Unfortunately, they were going home in a body bag. Even Tex, who at 19 had up to now shown absolutely no recognizance of his own possible death, seemed to now be newly aware of it. He was seriously examining his rifle over on the passenger side of the vehicle as we went south down Highway 1, traveling from Quang Tri Combat Base up north.
He had been assigned to be my “shotgun,” the equivalent of the extra man who used to ride armed as a guard up on top of a stagecoach. I felt a little better that he no longer seemed to regard this as a family trip to Disneyland. I felt a bit more reassured about his attitude.
Then he turned to me and said: “If we see a tiger, stop and let me get a shot off, will you?” Aw, shit.
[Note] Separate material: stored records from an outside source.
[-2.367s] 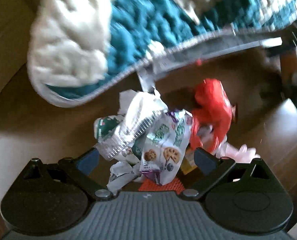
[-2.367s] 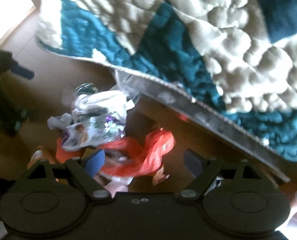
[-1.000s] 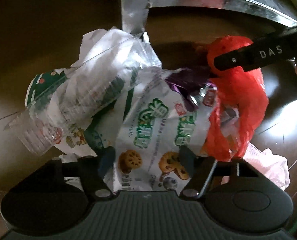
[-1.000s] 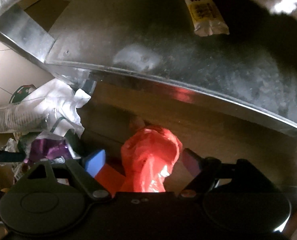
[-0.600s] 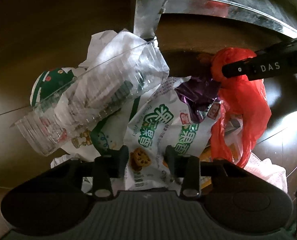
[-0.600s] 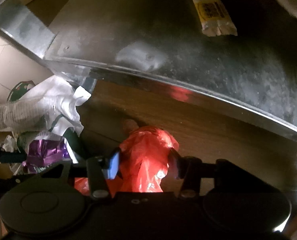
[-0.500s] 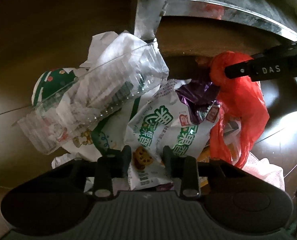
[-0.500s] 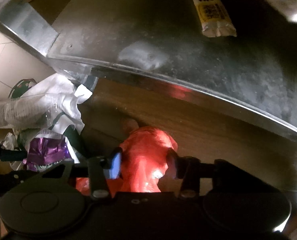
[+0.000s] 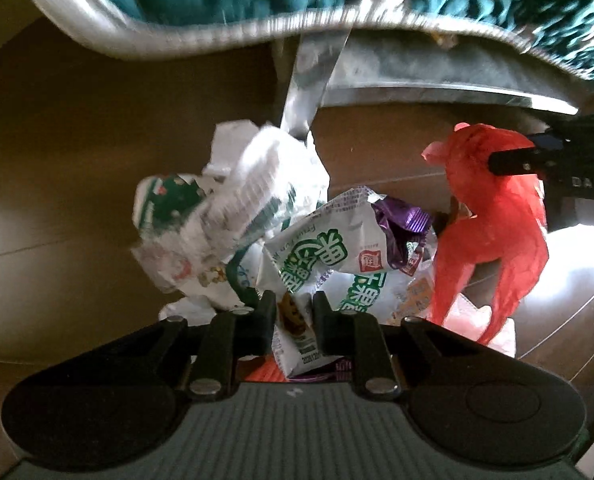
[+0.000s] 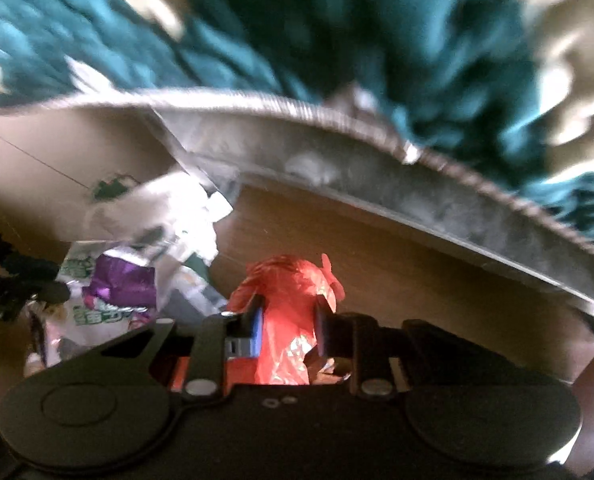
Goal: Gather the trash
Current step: 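Lift the snack wrapper with the left tool while the right tool lifts the red bag toward the wastebasket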
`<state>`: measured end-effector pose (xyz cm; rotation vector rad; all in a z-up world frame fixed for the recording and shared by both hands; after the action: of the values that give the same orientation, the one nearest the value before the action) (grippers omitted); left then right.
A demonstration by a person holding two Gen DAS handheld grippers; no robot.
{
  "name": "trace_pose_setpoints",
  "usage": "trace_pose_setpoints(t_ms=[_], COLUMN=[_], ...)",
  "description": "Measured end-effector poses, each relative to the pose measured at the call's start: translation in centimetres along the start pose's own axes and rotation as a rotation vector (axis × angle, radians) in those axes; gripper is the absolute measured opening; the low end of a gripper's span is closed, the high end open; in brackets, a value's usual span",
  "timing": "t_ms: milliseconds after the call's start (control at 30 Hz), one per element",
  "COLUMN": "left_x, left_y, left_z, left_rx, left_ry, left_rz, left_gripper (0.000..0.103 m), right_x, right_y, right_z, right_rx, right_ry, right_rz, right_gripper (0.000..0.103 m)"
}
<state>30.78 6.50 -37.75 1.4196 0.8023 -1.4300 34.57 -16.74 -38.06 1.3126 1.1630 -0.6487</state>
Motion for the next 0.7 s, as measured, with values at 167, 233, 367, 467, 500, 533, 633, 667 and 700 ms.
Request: trace_pose_setpoints(t_ms=[167, 233, 367, 467, 500, 533, 633, 667, 700], left_x=[-4.8, -7.1, -11.8, -15.6, -17.0, -18.5, -22.3, -23.5, -24.9], left_y=[-0.1, -0.1, 0.3, 0.8, 1.0, 1.1, 1.1, 1.0, 1.0], left_z=[0.6, 0.7, 1.6, 2.3, 2.6, 3.0, 4.2, 4.6, 5.0], left_rx=[0.014, 0.007, 0.032, 0.027, 0.024, 0.025, 0.013, 0.0, -0.013], left_ry=[0.022, 0.03, 0.058, 0.074, 0.075, 0.08, 0.092, 0.092, 0.09], left_rz=[0.049, 0.079, 0.161, 0.233, 0.258, 0.285, 0.347, 0.365, 0.386], left_gripper=[0.018, 0.018, 0.018, 0.018, 0.018, 0.018, 0.018, 0.018, 0.018], right_x=[-4.9, -7.0, -11.9, -15.7, -17.0, -18.5, -22.7, -24.2, -25.7], right_y=[0.1, 0.1, 0.2, 0.3, 0.3, 0.3, 0.1, 0.0, -0.2], right_z=[-0.3, -0.6, -1.3, -1.9, -2.1, -2.4, -3.0, -3.2, -3.3], right_rx=[-0.003, -0.004, -0.023, -0.042, -0.049, -0.054, -0.07, -0.075, -0.08], right_ry=[0.012, 0.018, 0.028, 0.032, 0.032, 0.031, 0.035, 0.036, 0.037], right_rz=[0.06, 0.084, 0.15, 0.201, 0.219, 0.24, 0.299, 0.319, 0.342], right_gripper=[0.023, 0.023, 0.023, 0.023, 0.023, 0.023, 0.023, 0.023, 0.023])
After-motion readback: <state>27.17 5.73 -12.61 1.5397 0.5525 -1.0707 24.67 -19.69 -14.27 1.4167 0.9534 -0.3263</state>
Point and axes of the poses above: each gripper's, at about its wrist camera, not at the fingertips, and x roughly the way its jaws point, z to its right, y to its top, the point moved 1 cm from there along x, roughly the way its jaws point, and after that the axes turned 2 degrees about z, right-handed, at the moved point
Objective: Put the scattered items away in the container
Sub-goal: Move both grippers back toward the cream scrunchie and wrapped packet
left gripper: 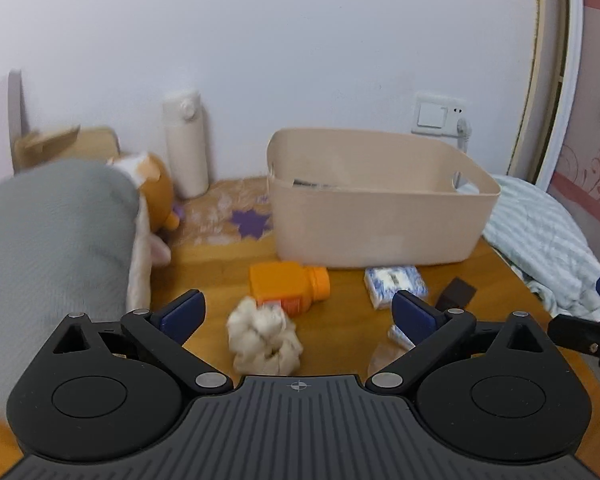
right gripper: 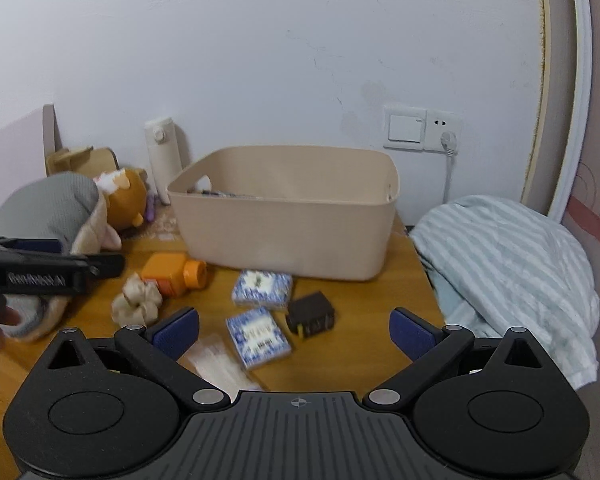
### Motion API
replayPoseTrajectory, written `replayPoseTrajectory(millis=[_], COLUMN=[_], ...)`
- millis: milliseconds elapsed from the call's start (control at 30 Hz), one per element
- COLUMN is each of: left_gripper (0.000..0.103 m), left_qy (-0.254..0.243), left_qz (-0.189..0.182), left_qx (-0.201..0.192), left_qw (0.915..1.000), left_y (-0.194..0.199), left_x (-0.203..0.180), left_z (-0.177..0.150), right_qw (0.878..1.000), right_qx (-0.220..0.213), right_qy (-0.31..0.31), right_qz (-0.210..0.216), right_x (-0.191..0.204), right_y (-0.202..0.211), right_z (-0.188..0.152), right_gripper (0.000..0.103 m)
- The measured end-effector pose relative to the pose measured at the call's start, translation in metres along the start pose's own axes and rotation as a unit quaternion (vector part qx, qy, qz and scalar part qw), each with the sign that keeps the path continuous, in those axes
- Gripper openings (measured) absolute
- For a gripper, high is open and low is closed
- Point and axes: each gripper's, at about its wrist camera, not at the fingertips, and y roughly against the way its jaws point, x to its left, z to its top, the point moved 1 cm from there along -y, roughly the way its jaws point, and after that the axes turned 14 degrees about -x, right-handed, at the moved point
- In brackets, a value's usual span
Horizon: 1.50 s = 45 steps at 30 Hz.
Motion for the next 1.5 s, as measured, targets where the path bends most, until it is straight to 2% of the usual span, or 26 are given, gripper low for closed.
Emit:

I wished once again that I and the 39 days I had left were back at the base, where I could hide my butt in a bunker, where neither Charley or some reckless 19-year-old with a gun could shoot it off.
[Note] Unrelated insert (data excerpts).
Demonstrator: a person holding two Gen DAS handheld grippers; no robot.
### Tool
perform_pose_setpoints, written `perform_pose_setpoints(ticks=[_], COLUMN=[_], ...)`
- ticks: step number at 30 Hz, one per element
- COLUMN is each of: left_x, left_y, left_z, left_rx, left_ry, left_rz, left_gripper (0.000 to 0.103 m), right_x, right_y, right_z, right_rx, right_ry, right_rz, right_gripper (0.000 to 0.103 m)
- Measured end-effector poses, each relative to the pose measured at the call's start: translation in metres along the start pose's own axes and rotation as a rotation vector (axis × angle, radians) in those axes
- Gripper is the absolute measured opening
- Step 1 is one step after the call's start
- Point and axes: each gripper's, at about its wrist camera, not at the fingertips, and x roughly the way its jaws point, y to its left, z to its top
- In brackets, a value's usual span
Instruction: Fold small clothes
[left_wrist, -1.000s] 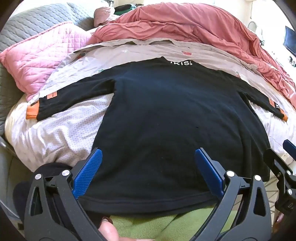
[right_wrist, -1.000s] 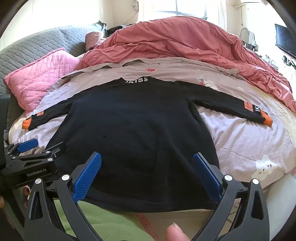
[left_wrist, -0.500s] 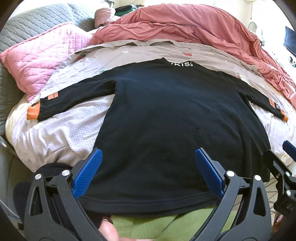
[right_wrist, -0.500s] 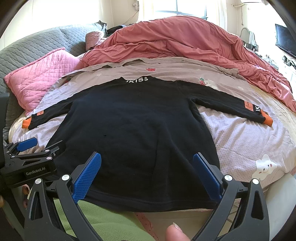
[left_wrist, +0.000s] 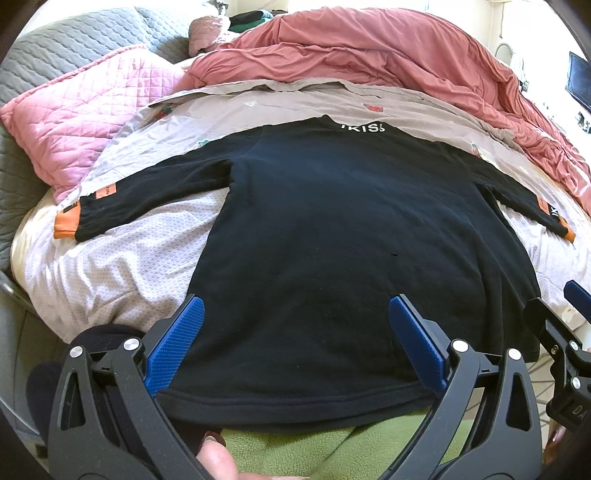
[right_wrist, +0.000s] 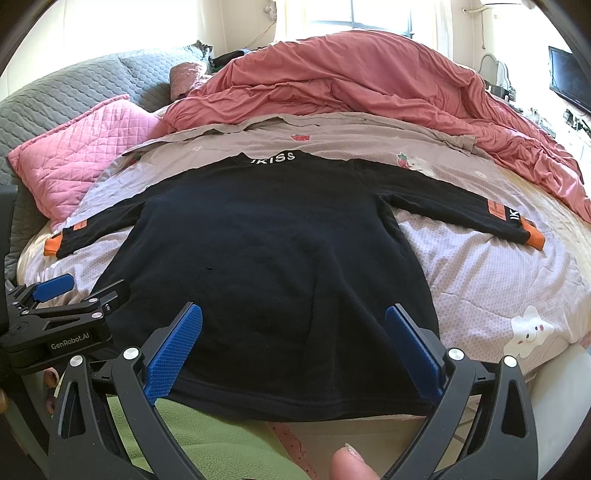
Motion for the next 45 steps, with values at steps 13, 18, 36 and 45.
perform_pose_setpoints(ticks=[13, 18, 36, 45], left_x=[-0.001, -0.001, 0.011, 0.031], left_y=[0.001, 0.001, -0.004, -0.010], left_z=[0.001, 0.001, 0.007, 0.032], left_rx=[0.003, 0.004, 0.018, 0.038], left_ry=[-0.002, -0.002, 0.021, 0.065], left_rz=[0.002, 0.000, 0.011, 0.006], left_gripper=[0.094, 0.094, 0.094, 0.094], right_x=[0.001, 0.002, 0.009, 0.016], right_y=[-0.001, -0.002, -0.019, -0.067], right_z=[-0.001, -0.002, 0.005, 0.020], right_rx=[0.003, 0.005, 0.063, 0.157], right_ry=[0.002, 0.004, 0.010, -0.029], right_rz=[0.000, 0.001, -0.008, -0.096], right_gripper=[0.099, 0.099, 0.099, 0.099])
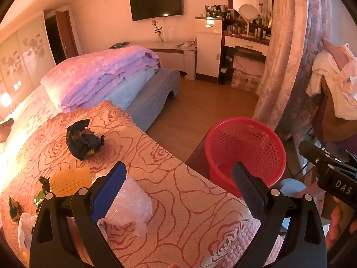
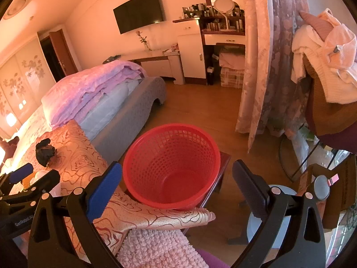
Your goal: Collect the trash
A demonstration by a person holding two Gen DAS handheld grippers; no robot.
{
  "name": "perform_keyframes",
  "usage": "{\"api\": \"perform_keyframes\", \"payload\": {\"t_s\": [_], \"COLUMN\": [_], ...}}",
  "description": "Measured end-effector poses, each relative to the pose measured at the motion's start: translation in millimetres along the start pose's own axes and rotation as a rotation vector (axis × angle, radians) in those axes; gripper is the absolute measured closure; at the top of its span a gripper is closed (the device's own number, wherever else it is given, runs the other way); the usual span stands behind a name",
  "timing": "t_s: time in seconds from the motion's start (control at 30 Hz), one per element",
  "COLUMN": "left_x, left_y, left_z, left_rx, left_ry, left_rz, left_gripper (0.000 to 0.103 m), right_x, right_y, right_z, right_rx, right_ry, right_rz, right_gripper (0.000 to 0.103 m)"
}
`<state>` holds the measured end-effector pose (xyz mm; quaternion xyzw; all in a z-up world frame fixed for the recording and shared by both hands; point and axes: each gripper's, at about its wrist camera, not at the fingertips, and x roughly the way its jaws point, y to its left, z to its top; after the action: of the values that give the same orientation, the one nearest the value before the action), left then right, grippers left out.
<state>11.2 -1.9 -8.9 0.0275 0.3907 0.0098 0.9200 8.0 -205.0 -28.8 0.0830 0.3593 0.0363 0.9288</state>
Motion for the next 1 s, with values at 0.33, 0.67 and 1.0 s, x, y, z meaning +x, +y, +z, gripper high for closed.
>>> {"api": "perform_keyframes", "payload": {"t_s": [0.33, 0.67, 1.0], "left_x": [1.4, -17.6, -42.7], "left_y": [8.3, 55.7, 142.2], "left_z": [-4.4, -20.9, -44.2], "left_rx": [-0.028, -0.159, -0.339], "left_ry": [0.012, 0.008, 0.012], "left_rz": [-0.001, 0.05, 0.198], "left_gripper": [0.011, 0.011, 0.011], "right_x": [9.1, 28.3, 40.7], "right_y": [2.3, 39.6, 100.1], "right_z": [3.8, -8.6, -14.2], "right_rx": [-0.014, -0.089, -0.271], "right_ry": [0.035, 0.112, 0.178], "right_rz": [0.011, 0.091, 0.252], "right_gripper": [0.007, 0.007, 0.007]}}
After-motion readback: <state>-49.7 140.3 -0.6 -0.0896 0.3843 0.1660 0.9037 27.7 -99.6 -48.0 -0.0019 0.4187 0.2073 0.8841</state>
On our right, the occasional rice paddy showed up, but for the most part, the northern part of South Vietnam was hilly, and farming was hard. The next stop was Phu Bai, and if one were to examine a map, he would see Dong Ha up below the DMZ, then Quang Tri—our base--, next, Phu Bai, then Hue, then Da Nang.
This end of Vietnam was mostly assigned to the Third Marines, with some support from the army’s long range recon soldiers. It was the poor end of South Vietnam, and one marine, upon first seeing Quang Tri Province, had supposedly said: “My gawd! We are fighting to make them take it back, right?”
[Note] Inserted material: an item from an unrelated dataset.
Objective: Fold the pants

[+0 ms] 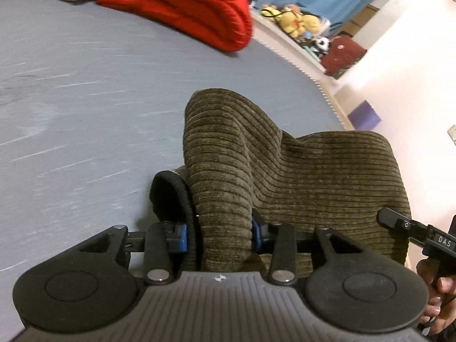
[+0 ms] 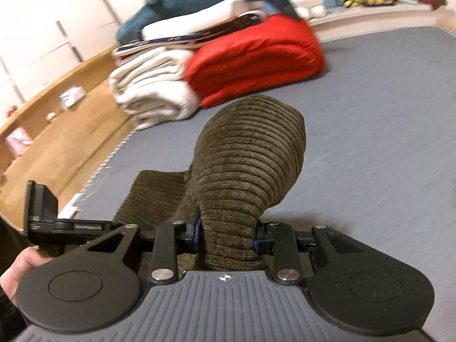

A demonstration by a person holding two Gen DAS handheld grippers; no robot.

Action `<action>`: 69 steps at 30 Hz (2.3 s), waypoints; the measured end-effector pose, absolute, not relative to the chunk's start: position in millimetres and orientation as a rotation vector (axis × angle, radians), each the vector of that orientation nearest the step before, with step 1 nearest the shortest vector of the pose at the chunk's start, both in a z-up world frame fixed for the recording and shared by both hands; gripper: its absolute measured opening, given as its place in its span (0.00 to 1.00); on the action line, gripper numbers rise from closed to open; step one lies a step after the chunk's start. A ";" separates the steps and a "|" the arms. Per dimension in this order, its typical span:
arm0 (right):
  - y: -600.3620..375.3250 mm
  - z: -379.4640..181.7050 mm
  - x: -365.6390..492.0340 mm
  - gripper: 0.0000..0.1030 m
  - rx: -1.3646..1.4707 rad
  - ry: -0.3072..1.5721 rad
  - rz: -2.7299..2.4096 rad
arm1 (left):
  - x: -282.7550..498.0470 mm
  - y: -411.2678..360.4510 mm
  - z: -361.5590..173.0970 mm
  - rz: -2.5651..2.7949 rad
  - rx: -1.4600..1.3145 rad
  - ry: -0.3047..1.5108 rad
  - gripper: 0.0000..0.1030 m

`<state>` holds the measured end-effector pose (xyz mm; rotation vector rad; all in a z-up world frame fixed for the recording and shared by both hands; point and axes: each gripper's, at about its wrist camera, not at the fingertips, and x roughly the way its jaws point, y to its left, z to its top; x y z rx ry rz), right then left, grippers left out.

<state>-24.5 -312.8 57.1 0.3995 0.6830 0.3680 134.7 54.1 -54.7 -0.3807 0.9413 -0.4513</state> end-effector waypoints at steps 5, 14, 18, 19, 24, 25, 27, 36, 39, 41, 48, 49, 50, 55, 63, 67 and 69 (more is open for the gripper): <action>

Anyway, things would calm down a little at the base, then these combat units would sally forth and stir stuff up; next thing you know, Charley is aggravated and raining rockets and mortars down on us.
There were a lot of fire bases established out around Quang Tri, where the big artillery pieces could zero in and help support the ground pounders when they needed it.
At night, up on the 100-foot-tall steel guard tower, you could look out at the night and see tracer rounds and illumination flares around those fire bases. If you looked north, you could see the flashes of 1000-pound bombs that B-52’s were dropping. Look south, you saw the same as they carpet bombed the Ashau valley. Some nights you could almost read by the light of the high altitude bombing.
I yawned as we drove along. Last night had been a long one. We’d taken more than a dozen 122’s, with the result that our mess hall and some hooches had been leveled. Now we were short two cooks and the kitchen. We’d be eating C-rations for a while.
It’s always hard to sleep after a Condition 1 attack. Just to make matters worse, I and the other dozen guys in my hooch were awakened in the early morning hours by the sound of gunfire inside the hooch. Boom! Boom! Boom! How many rounds were fired, I don’t know. Several. We were all asleep. It was loud, followed by a long, tense minute with everyone half awake, hollering and waving his rifle around.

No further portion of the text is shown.